ReplyDeleteThat's an interesting article, BHP. Van Lommel seems to be a bit of a zany, though:
ReplyDelete"Van Lommel contends that the brain does not produce consciousness or store memories...[He speculates,] I suspect there is a dimension where this information is stored - a kind of collective consciousness we tune into to gain access to our identity and our memories."
So he thinks your identity is transmitted to you from another dimension. He says later that your brain knows to pick up your information as opposed to mine because there is DNA associated with the data, which the brain detects and decodes.
Quite a fascinating theory, but I'm not sure we should call it science.
That theory isn't science. But the study on the NDEs is. It was published in the Lancet a peer-reviewed journal that is basically Europe's equivalent of the New England Journal of Medicine.
ReplyDeleteSpecifically, what is science is the fact that the people who were "dead" saw their own body and what the doctors were doing to it--something that isn't possible if there's no brain activity. We really don't understand why this is, and it may actually be beyond our ability to ascertain. So the cardiologist came up with an explanation that fits with that. And explanation mind you that is really no different than the concept of a "soul" being planted somewhere within the body and leaving upon death--the concept which most major religions are based upon. That part is theological speculation, not science. But the fact that people remembered correctly what was said/done to them even though they were dead and (as far as we know) therefore shouldn't be able to see or hear anything is science, and is beyond our understanding.
Your actually comparing an idiot like Al Gore to Jesus Christ? Wow...
ReplyDeleteI thought you would like to know that Huckabee was on Hardball with Chris Matthews saying that he "going to ammend the constitution to god's standards"
ReplyDeleteI'm scared now, if this guy (however nice he is) gets elected im moving out of the counrty. I think its nice that you have such high hopes but that doesnt belong in my government, god isnt in our amendments or in the bill you just killed that would of raised child healthcare.
WE ARE NOT a christain nation, nor our we a mormon one, or a evangelical one...if you start mentiong god you exclude people, which is not at all what are counrty was set out to do..
"..and that government of the people, by the people, for the people, shall not perish from the earth."
If we start excluding people in our nation, OUR OWN people we shall perish from this earth and instead it would be said.
-and that our theocracy of the faithful, by the faithful, for the faithful only, shall triumph over all other heathans.
I dont know about you but I think everyone has forgotten seperation of church and state. It was put their for a reasons so that EVERYONE could join in the melting pot.
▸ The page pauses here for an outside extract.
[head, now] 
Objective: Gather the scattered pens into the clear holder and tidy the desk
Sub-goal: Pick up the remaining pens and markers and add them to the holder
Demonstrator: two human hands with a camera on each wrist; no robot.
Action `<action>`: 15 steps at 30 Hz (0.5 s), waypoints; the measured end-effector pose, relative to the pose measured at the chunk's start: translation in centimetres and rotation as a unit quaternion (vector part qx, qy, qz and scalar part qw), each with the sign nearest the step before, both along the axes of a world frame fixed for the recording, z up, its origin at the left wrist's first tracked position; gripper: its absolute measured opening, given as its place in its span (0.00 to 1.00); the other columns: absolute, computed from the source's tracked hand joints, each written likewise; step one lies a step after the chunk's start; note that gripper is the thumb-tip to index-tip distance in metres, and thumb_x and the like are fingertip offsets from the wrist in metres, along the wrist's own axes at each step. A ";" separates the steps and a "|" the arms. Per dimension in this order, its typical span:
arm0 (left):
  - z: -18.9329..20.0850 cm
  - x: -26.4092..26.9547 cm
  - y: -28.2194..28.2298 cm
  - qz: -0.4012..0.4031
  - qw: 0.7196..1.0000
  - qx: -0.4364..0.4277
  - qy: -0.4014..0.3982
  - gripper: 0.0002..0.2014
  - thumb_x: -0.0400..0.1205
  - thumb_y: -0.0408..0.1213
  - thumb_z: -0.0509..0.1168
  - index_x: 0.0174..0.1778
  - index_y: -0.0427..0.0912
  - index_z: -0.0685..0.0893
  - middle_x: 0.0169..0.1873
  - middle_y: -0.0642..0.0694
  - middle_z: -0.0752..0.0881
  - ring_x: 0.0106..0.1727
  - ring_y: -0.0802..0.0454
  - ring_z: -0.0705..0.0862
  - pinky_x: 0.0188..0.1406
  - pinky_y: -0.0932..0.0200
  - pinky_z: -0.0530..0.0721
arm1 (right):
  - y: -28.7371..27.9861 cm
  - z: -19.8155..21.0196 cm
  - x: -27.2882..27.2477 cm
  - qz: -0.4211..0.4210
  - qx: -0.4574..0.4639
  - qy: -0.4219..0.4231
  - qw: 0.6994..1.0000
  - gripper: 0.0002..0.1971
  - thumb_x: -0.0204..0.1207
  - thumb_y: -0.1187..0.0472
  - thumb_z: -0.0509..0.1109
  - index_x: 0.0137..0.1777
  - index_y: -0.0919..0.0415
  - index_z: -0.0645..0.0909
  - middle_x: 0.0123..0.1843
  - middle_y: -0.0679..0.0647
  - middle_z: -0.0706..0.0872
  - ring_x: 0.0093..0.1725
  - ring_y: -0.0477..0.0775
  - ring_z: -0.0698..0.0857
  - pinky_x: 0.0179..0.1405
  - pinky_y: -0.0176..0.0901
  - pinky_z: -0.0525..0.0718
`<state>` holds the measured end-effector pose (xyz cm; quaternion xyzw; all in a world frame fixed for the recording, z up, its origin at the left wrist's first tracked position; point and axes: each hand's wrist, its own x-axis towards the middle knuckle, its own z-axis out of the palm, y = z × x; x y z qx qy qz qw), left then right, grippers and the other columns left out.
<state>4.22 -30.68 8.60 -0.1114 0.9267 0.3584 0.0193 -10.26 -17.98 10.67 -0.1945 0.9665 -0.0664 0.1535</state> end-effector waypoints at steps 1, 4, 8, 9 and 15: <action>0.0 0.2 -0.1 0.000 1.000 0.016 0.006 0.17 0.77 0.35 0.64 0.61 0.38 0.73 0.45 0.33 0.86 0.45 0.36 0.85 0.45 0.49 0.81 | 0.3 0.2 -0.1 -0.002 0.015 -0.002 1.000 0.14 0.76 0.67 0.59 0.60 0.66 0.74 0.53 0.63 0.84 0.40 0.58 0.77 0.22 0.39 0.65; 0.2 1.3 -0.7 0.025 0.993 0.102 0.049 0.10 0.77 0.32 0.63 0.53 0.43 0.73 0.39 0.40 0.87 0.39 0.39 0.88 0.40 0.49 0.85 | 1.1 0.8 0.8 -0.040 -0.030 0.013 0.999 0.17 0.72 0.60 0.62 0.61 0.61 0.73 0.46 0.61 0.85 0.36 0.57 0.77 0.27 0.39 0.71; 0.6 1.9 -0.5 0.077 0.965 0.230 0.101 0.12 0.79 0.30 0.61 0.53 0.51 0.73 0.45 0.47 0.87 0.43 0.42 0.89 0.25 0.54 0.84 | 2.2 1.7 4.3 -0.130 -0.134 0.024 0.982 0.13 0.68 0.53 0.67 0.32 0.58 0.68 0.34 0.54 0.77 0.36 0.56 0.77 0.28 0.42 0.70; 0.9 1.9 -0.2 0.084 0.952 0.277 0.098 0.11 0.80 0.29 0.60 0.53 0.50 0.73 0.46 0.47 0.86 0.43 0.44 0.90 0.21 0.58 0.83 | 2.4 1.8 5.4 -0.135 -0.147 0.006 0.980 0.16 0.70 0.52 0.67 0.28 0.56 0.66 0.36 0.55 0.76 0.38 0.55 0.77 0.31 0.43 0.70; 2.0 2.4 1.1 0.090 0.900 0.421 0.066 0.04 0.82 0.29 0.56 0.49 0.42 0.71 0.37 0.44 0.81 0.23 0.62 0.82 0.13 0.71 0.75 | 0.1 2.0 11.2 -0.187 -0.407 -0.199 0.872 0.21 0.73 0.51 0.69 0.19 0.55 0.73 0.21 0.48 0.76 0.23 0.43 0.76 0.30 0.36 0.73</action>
one nation under god? you do realize that it is a rhetoric peice right? not fact...not text to be followed by the book. Not every single word written in every single major peice of american rhetoric is verbatum and must be followed blindfully . One nation under god was written when there was mostly people who believed in god in the naiton, not the case today.
And if you had time to think. maybe just maybe. Jefferson wrote that so the people would make the people feel more united? That doesnt mean 200 years it has the same meaning...things change..
GASP!
At least the democrats understand change, even though i think there hogging it all espically Obama.